### To do
Would you return the lines between the one holding "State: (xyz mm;" and the one holding "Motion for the", inclusive, and only those, exactly as they stand in the listing below?

### Data extract
┄┄┄┄┄┄┄┄┄┄
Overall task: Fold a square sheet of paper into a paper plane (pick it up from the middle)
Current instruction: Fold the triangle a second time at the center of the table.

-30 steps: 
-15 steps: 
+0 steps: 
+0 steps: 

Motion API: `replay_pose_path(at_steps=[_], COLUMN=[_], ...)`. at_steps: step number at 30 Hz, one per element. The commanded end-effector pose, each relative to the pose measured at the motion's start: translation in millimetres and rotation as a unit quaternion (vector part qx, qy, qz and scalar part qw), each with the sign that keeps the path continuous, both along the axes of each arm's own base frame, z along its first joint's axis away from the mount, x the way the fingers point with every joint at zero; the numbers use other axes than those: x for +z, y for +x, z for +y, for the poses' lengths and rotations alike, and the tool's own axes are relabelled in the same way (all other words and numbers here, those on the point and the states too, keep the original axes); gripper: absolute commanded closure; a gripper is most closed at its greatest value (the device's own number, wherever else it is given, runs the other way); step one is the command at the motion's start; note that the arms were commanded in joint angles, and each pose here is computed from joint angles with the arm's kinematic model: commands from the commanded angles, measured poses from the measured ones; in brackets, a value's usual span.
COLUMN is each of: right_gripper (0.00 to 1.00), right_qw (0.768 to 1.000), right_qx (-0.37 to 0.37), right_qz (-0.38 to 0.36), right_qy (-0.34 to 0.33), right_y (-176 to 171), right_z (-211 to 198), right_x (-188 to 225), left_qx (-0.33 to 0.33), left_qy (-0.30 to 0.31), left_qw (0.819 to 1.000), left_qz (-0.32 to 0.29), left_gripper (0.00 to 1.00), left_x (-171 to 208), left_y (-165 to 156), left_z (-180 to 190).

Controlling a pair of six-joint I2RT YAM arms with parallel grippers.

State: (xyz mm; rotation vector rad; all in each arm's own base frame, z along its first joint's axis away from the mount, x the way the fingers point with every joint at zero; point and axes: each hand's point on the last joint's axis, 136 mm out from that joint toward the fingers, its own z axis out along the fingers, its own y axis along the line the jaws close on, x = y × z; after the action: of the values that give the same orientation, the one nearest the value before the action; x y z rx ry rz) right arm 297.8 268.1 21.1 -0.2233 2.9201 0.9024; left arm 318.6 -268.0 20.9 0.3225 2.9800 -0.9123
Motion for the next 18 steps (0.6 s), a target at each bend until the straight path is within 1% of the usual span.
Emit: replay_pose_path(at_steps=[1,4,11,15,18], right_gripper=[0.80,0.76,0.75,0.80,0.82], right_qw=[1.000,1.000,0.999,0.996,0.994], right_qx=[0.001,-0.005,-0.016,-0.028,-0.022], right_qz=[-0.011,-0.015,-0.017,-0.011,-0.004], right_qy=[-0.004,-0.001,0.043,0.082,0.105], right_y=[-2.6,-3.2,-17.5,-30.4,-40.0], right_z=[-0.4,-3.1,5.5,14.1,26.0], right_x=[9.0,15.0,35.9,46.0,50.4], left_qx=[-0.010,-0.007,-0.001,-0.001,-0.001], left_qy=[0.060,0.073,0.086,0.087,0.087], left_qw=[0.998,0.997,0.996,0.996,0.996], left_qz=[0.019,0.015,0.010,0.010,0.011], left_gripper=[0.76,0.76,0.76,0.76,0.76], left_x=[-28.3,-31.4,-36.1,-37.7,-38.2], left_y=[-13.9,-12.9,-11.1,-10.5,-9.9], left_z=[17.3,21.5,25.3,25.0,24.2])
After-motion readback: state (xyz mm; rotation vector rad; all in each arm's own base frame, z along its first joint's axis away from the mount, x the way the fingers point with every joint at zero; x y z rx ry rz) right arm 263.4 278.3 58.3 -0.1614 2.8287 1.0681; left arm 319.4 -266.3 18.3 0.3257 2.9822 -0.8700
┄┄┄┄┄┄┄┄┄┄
### Output for this task
State: (xyz mm; rotation vector rad; all in each arm's own base frame, z along its first joint's axis away from the mount, x the way the fingers point with every joint at zero; point and axes: each hand's point on the last joint's axis, 136 mm out from that joint toward the fingers, its own z axis out along the fingers, its own y axis along the line the jaws close on, x = y × z; after the action: of the values that give the same orientation, the one nearest the value before the action; x y z rx ry rz) right arm 297.8 268.1 21.1 -0.2233 2.9201 0.9024; left arm 318.6 -268.0 20.9 0.3225 2.9800 -0.9123
Motion for the next 18 steps (0.6 s), a target at each bend until the straight path is within 1% of the usual span.

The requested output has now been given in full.